Justement, pour la première fois les sondeurs affichent un aveu d’impuissance à donner des chiffres fiables. Est-ce un signe de ce rejet par les Français ?
Je n’ai aucune confiance envers les sondeurs, qui, comme tous les rouages de « la fabrique du consentement », sont (directement ou indirectement) contrôlés par les usuriers et utilisés contre l’intérêt général. Je ressens autour de moi un ressentiment universel contre les partis politiques, plus traîtres les uns que les autres : si ces sondeurs font correctement leur travail, ils doivent le percevoir comme moi. Cependant, ce rejet n’est pas du tout pris en compte concrètement par les institutions, car il n’existe aucun quorum, dans aucune des procédures électorales, aucun seuil minimal permettant de valider (ou d’invalider) les élections : si un candidat recueille une seule voix, avec 99,99% d’abstention donc, il sera quand même « élu ». Les sondeurs feignent d’être inquiets au sujet de la désaffection du public, mais je suis certain qu’ils s’en moquent totalement, car ils savent très bien que les institutions ne prévoient aucun quorum. On nous prend pour des imbéciles (et on n’a peut-être pas tout à fait tort).

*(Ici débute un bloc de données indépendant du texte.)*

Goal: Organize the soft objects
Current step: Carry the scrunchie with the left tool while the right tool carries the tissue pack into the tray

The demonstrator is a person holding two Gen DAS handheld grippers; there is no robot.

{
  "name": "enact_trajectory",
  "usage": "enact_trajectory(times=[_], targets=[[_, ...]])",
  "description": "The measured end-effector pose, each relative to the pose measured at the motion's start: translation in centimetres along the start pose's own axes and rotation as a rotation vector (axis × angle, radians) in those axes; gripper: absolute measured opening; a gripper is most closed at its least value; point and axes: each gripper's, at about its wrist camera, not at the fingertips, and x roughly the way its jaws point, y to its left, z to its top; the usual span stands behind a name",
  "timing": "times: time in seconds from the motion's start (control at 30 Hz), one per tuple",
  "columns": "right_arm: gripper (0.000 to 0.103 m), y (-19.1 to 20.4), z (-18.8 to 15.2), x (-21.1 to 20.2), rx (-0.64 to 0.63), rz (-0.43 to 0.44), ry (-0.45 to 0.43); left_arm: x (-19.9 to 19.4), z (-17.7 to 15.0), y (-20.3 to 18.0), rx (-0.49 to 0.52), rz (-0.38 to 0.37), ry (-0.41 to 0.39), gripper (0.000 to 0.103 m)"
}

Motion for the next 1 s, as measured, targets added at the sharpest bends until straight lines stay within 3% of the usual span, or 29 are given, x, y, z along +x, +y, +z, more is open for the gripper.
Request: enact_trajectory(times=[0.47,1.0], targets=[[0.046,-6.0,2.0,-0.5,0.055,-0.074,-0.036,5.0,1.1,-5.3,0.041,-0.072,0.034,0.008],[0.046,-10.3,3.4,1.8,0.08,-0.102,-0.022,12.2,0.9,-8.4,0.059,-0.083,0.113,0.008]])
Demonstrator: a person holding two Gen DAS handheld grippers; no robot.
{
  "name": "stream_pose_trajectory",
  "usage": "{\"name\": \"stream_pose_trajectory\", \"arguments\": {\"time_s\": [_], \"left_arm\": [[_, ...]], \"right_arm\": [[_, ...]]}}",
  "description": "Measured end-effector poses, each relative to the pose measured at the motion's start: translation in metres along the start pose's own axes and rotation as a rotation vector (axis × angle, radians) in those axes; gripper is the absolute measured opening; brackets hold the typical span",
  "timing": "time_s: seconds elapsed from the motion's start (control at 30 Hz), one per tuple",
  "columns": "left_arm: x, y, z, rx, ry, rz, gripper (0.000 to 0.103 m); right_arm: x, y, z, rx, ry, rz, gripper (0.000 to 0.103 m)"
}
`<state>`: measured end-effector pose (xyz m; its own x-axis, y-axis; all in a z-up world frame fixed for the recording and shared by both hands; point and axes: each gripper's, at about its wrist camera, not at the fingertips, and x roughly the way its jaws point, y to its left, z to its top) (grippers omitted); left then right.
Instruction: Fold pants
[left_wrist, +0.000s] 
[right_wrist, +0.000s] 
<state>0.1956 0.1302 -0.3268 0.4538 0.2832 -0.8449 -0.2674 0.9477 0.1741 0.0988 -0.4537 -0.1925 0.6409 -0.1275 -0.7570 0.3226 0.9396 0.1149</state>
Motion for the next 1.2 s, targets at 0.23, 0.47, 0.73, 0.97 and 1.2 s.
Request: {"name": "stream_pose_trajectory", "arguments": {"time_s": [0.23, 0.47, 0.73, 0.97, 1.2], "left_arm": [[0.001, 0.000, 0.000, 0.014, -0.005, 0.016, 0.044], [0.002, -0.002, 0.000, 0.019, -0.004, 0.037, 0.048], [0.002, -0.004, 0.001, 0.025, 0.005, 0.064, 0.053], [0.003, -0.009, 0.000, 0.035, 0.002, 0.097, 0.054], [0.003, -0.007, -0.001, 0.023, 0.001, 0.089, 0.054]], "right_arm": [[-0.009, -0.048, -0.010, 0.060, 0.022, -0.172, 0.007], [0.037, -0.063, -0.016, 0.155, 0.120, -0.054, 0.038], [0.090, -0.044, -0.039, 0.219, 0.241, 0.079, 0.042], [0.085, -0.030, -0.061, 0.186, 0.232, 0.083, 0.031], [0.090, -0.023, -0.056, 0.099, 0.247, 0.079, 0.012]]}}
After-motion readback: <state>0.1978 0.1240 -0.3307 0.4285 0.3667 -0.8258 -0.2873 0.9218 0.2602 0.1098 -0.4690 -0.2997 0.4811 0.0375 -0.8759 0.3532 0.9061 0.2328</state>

Pour avoir des institutions comportant un quorum, donc — (ainsi que les quelques règles essentielles qui protégeraient efficacement le peuple contre ses représentants : élection sans candidats et/ou scrutins à points, respect du vote blanc, révocabilité des acteurs, obligation de rendre des comptes, chambres de contrôles tirées au sort, information et monnaie sous contrôle citoyen, référendums d’initiative populaire) —, il faudra écrire ces institutions nous mêmes. Le jour où les hommes éteindront leur télé et s’entraineront enfin à rédiger et protéger eux-mêmes leur Constitution, l’histoire humaine prendra un nouveau chemin, moins favorable aux affreux. Ce n’est pas une utopie puisque ça ne dépend que de nous.